Autrement dit, les petits commerces sont prédominants. En guise d’exemple, «sur les 3 000 ressortissants de la CCIS de la région de Casablanca-Settat, seuls 20% sont des entreprises», explique un haut cadre. Il avance également que «la quasi-majorité détient uniquement une patente». A l’en croire, «il y en a qui n’exercent aucune activité commerciale et utilisent seulement les Chambres de commerce comme passerelle pour la Chambre des conseillers».

Faible présence des entreprises

Il est utile de souligner que les CCIS puisent leur légitimité dans leur caractère électif car la Constitution fait des Chambres professionnelles l’une des composantes de la Chambre des conseillers en tant que représentants du secteur privé. «Cette situation a donné lieu à une politisation des Chambres de commerce, alors qu’elles sont des établissements économiques», ajoute le haut cadre. Selon lui, il serait urgent de mettre un dispositif pour couper court à ce type de ressortissants et attirer des patrons d’entreprises qui ont réussi dans le monde des affaires et qui sont capables de transmettre leur réussite et à même de représenter le tissu économique.

Pour y arriver, la deuxième partie du plan porte sur la restructuration de l’organigramme des CCIS. «Un nouveau modèle de gouvernance sera adopté pour définir le rôle des élus et leurs attributions», explique Nabil Bayahya.

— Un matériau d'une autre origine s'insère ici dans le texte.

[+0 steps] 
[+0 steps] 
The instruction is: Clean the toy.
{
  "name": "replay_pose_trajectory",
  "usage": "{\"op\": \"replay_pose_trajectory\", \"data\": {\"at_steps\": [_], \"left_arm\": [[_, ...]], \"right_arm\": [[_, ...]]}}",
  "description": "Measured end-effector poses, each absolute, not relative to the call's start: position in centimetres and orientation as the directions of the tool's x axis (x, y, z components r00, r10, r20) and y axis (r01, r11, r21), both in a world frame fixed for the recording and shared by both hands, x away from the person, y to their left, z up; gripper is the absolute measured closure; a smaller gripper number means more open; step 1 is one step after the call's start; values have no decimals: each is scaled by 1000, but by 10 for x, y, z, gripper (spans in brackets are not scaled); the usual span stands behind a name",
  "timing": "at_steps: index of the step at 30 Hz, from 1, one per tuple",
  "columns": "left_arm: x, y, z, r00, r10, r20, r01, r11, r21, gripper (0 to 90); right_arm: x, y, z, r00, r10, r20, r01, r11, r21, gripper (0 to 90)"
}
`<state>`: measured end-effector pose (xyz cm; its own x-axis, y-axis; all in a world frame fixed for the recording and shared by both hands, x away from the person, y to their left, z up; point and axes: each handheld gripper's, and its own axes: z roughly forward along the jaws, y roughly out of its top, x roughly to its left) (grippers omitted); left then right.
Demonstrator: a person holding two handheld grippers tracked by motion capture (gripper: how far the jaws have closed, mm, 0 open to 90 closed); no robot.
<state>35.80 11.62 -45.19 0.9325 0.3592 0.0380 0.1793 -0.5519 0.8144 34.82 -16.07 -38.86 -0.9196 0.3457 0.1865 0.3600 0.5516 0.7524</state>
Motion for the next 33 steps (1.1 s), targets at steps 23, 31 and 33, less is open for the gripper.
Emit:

Le diagnostic confirme que les CCIS souffrent de multiples dysfonctionnements sur le plan organisationnel. D’abord chacune de ces Chambres a son propre organigramme. A cela s’ajoutent des ressources humaines sous-qualifiées. En effet, d’une part, les CCIS ne disposent pas d’un grand nombre de profils pouvant les représenter dans les forums et les grands débats et apporter une valeur ajoutée aux ressortissants, d’autre part, les ressources compétentes sont, de manière générale, dévalorisées par le mode de gestion, presque archaïque, dans certaines Chambres. A cet effet, les actions du cabinet à court et moyen terme concerneront dans un premier temps le réaménagement des équipes et la mise en place d’un système de formation permettant aux collaborateurs de ces établissements de développer leurs compétences et d’accompagner ce changement.